Rien n'arrête Cyril Hanouna , pas même les sanctions que le CSA vient de prendre à son encontre. Et c'est bien le problème : dopé par ses 1,3 millions de téléspectateurs quotidiens, le roi du mauvais goût du PAF poursuit ses frasques entre deux ricanements. A coups de vannes boiteuses et de sketchs dégradants, l'animateur qui fascine et exaspère la France entière traîne ses animateurs dans la boue.
Et pour humilier Matthieu Delormeau, son souffre-douleur attitré, il déploie des trésors d'ingéniosité : il lui met des nouilles dans le caleçon, le fait pleurer en direct après lui avoir fait croire pendant 24h qu'il allait être accusé de meurtre, ou l'insulte copieusement à l'antenne, en le traitant de "pleureuse" et de "bouffon"... Dans son article pour Slate, Claude Askolovitch va même jusqu'à parler de "pure relation de perversion narcissique [...] d'une victime incapable de révolte, Delormeau, par un maître pervers, Hanouna".
D'après un sondage de Télé Star, 77% des Français trouvent Cyril Hanouna "humiliant". En effet, les coups d'éclat d'Hanouna n'en sont plus : à force de courir après les séquences choc, grisé par son audimat, l'animateur a fait de son émission une gigantesque cour de récré où tous les coups –même les plus cruels- sont permis.
Hanouna ou la normalisation de l'humiliation "pour rire"
Et c'est ce que dénonce Grég Allaeys, un acteur engagé dans la prévention du harcèlement scolaire.
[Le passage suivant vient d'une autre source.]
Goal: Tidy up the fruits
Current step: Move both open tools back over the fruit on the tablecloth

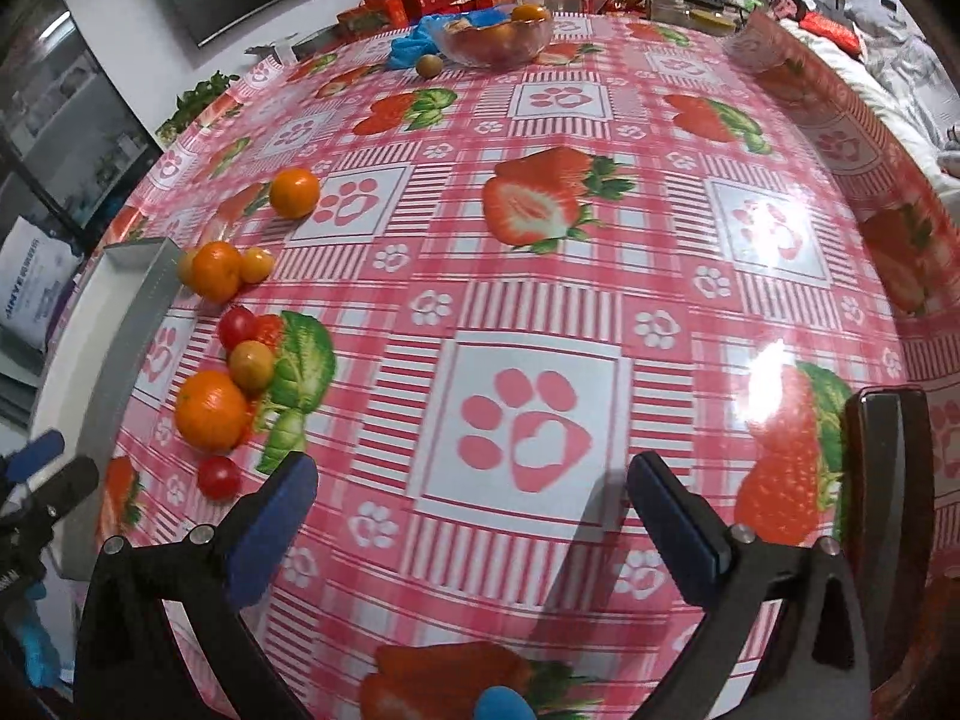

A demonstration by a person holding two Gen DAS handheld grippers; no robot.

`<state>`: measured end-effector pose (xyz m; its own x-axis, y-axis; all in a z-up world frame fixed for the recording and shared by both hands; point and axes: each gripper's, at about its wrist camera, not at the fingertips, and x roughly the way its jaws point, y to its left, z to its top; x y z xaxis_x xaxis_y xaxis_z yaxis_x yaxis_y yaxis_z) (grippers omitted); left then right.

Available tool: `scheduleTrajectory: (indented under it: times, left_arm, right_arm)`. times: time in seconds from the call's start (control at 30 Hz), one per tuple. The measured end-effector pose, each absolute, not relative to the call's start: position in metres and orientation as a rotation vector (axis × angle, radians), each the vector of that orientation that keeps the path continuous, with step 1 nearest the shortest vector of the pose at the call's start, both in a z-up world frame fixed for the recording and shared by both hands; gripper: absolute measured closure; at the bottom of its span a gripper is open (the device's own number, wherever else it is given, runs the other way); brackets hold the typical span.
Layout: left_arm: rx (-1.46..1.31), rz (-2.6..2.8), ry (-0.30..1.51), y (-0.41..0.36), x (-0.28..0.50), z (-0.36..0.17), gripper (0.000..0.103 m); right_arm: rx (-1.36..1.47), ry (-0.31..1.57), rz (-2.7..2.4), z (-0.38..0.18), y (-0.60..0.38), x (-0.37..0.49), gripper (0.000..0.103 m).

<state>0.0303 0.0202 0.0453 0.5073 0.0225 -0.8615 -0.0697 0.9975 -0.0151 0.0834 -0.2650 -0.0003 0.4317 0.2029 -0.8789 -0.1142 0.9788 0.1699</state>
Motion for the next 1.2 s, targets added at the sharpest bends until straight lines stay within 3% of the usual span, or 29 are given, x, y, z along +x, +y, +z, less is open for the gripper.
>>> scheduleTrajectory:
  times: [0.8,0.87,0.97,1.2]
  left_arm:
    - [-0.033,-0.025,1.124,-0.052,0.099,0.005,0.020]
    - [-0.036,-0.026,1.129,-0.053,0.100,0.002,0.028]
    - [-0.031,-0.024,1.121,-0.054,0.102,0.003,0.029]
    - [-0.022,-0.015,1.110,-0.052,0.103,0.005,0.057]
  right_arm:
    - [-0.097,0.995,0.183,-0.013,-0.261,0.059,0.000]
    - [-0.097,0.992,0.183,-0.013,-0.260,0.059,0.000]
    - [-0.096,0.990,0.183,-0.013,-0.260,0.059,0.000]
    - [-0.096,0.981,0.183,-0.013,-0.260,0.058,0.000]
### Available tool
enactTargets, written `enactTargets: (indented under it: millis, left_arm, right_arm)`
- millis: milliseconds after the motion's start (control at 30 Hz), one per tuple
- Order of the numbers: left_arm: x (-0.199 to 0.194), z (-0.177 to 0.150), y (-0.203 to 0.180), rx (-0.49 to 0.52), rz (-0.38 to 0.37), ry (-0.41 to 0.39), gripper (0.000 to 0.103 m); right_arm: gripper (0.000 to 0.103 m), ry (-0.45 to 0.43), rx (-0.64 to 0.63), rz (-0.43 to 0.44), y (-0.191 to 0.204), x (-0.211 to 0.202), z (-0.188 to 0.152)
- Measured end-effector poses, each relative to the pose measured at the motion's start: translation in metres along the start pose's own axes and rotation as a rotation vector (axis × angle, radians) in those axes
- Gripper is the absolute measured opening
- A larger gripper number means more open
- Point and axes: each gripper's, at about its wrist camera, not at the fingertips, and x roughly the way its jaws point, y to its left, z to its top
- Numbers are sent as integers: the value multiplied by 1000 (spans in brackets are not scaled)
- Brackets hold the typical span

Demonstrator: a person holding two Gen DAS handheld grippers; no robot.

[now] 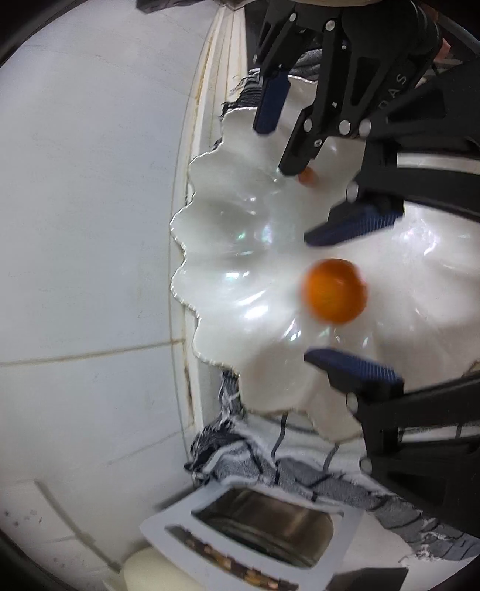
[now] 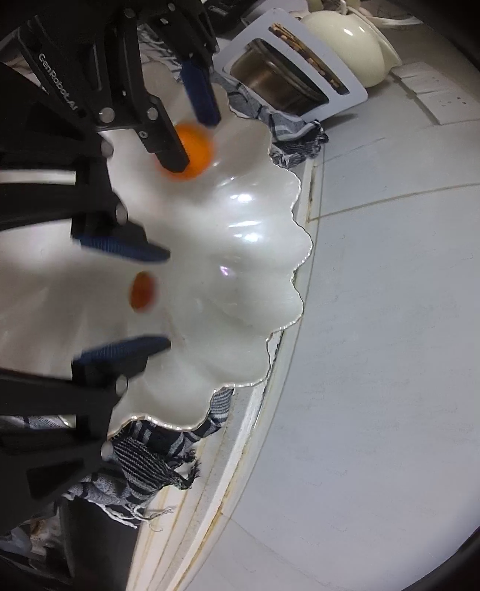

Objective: Organize fruits
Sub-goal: 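Carry the mandarin in the left gripper and the red date in the right gripper over the bowl, then open the left gripper and the right gripper to drop both fruits into the bowl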

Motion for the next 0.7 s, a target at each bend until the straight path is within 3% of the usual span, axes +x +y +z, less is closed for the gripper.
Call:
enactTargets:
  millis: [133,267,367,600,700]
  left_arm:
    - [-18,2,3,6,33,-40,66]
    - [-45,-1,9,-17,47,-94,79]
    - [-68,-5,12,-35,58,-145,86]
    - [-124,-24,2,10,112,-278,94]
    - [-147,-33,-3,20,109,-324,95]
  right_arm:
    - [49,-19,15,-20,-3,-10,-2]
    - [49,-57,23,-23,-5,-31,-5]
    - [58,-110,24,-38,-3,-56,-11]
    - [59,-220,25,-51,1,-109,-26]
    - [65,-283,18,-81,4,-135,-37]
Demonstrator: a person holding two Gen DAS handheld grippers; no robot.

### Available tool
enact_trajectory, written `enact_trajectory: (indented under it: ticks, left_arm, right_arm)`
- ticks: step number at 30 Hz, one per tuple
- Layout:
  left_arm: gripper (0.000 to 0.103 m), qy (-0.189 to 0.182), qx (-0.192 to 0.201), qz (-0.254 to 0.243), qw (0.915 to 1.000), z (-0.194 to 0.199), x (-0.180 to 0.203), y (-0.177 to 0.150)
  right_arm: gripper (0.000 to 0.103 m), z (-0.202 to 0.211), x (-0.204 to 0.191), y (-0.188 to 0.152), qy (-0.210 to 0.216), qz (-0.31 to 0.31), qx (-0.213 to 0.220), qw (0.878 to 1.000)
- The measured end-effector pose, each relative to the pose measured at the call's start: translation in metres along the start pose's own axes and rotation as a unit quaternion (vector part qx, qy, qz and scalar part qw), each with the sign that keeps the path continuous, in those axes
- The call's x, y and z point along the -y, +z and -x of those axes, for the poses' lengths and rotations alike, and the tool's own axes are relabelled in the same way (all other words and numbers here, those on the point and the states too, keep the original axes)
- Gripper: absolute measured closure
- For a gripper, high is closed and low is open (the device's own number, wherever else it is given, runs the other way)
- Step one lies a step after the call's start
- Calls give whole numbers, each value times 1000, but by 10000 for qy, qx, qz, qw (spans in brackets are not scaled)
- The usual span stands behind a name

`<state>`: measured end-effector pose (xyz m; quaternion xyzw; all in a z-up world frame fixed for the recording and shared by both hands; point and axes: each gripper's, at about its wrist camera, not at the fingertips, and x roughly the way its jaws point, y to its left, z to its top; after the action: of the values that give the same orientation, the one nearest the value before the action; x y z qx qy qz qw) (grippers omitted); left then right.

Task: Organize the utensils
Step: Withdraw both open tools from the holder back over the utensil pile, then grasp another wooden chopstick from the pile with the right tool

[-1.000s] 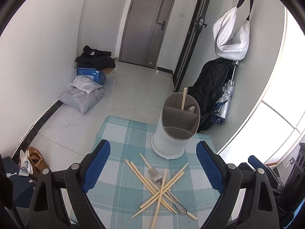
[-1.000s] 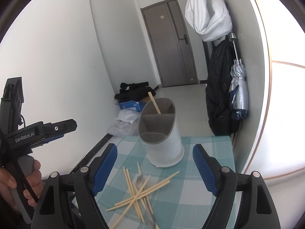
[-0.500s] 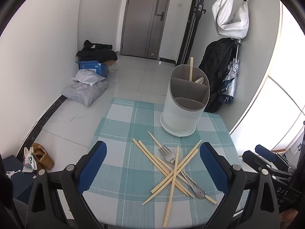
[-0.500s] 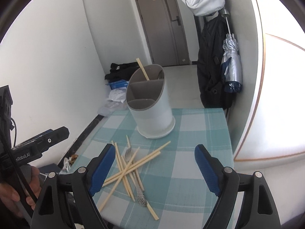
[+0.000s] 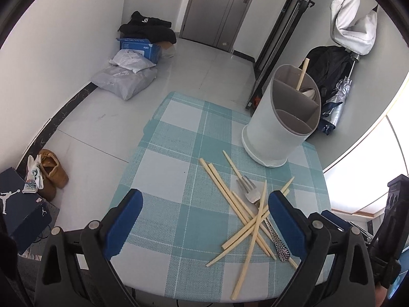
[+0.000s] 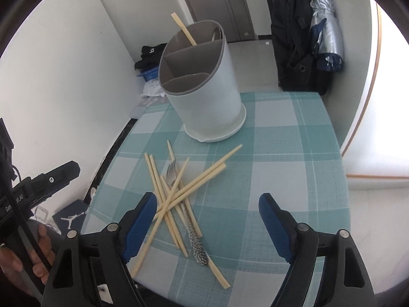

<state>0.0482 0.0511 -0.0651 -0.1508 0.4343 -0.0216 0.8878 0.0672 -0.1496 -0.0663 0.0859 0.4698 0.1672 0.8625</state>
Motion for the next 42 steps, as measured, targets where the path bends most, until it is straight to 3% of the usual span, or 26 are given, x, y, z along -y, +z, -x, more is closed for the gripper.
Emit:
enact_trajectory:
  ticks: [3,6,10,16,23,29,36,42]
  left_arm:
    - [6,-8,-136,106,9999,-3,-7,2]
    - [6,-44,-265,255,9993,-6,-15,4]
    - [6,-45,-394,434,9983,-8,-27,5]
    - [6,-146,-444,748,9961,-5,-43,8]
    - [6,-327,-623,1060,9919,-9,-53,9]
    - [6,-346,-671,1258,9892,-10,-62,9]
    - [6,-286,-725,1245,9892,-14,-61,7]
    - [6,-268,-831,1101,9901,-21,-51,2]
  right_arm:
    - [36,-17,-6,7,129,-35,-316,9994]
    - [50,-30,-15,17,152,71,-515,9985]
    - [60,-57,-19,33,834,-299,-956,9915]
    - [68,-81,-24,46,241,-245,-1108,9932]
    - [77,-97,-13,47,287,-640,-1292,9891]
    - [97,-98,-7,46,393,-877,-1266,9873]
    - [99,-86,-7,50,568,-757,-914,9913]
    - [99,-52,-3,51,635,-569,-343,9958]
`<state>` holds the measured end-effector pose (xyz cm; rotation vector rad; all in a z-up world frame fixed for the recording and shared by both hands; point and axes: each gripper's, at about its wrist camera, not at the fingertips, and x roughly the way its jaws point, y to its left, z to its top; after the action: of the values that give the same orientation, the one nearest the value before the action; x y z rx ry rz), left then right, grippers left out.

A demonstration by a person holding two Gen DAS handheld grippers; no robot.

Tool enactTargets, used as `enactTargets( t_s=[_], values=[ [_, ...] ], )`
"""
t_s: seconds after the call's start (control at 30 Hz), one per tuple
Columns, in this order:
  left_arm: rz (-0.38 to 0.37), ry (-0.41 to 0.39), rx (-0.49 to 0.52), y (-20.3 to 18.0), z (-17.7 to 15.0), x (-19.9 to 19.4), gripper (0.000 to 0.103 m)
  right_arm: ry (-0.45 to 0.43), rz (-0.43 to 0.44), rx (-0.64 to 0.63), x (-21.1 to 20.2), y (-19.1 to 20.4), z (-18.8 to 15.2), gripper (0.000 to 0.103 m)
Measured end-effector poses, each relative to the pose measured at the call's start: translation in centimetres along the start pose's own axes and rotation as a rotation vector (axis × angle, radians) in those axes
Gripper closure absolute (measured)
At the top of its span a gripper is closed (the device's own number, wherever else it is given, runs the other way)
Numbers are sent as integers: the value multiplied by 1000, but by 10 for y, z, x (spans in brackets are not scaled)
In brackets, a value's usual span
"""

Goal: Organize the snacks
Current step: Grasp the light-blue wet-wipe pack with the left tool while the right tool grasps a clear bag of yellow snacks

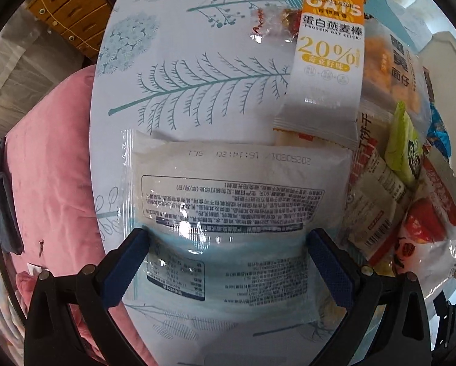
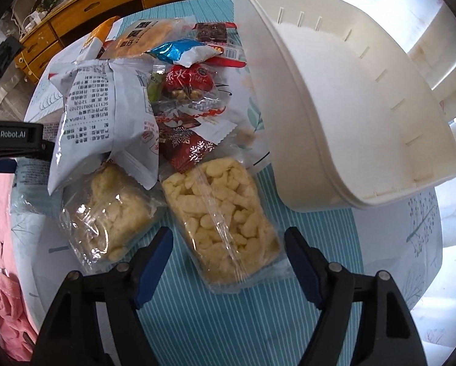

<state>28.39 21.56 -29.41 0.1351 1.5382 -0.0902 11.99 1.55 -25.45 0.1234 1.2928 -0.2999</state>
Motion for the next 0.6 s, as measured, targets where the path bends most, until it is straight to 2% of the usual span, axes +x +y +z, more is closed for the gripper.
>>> enactTargets(
  t_s=[0.1, 0.3, 0.4, 0.6],
  values=[
    [11, -56, 9, -1, -5, -1, 0, -4, -9, -13, 2, 0, -1, 36],
    [6, -147, 26, 2, -20, -3, 0, -15, 3, -45, 0, 4, -9, 42],
    [22, -153, 25, -1, -23, -3, 1, -6, 9, -53, -3, 7, -15, 43],
    [43, -166, 41, -11, -27, -13, 8, 33, 31, -27, -10, 9, -31, 43]
  ],
)
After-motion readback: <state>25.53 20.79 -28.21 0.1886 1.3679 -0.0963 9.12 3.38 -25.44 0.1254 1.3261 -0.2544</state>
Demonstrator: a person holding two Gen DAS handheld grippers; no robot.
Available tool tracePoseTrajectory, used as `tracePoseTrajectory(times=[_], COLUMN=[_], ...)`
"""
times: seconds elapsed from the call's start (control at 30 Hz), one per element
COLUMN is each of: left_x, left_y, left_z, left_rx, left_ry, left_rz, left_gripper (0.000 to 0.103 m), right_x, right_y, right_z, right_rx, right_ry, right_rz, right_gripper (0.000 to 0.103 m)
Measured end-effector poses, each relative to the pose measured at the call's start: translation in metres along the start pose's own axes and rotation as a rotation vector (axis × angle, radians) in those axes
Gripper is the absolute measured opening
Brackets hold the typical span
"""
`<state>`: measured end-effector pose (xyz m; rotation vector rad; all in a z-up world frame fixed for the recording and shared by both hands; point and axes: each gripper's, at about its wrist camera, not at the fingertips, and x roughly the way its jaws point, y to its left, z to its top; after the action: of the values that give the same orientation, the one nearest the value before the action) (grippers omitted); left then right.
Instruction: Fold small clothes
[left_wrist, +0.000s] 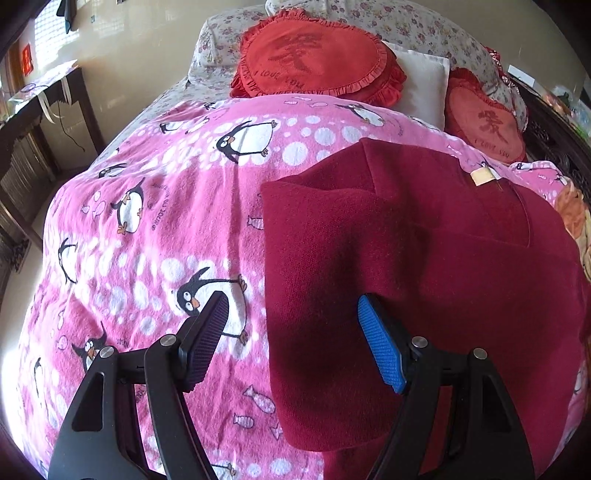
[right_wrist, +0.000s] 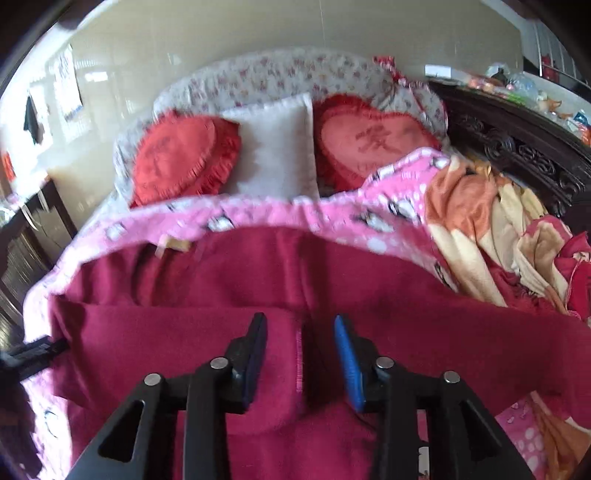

Dans une lettre ouverte à Hanouna devenue virale, le comédien dénonce avec verve les conséquences désastreuses de TPMP sur les plus jeunes – qui représentent la majeure partie du public de Cyril Hanouna.
Alors que ces derniers forgent leur notion de ce qui est socialement permis en s'appuyant sur ce qu'ils voient autour d'eux, et notamment à la télévision, l'émission de "Baba" (le petit surnom d'Hanouna) a un impact catastrophique sur leur vision du harcèlement scolaire. Pour lui, le comportement de l'animateur de D8, qui humilie sans vergogne ses collègues pour rire et faire rire, contribue à la normalisation du harcèlement sur les bancs d'école.
"Nous sommes usés et fatigués de constater que tout le travail de fond que nous faisons est sapé par un individu qui n'a peut-être pas conscience que ce qu'il fait en direct dans son studio parisien a des conséquences directes dans les cours de récré et sur les vies des enfants. Parce que les 'harceleurs' en culotte courte nous font les mêmes réponses que toi, adulte mature : 'C'est pour rire.' La même réponse que ceux qui ont poussé cette gamine au suicide ou cet autre enfant à s'immoler par le feu", enrage Allaeys. Il attaque "cette violence verbale ou physique qui, au mieux, peut foutre en l'air une scolarité et, au pire, pousser un scolaire à se foutre en l'air" qu'Hanouna déverse sans réfléchir sur son influençable public de collégiens.
Sachant que 700 600 élèves sont victimes de harcèlement de l'école au lycée, selon les chiffres du gouvernement, et que le phénomène a tendance à prendre de l'ampleur, on ne peut que saluer l'initiative d'Allaeys, qui tente de remettre la décence et le respect de l'autre au coeur de notre culture audiovisuelle en berne.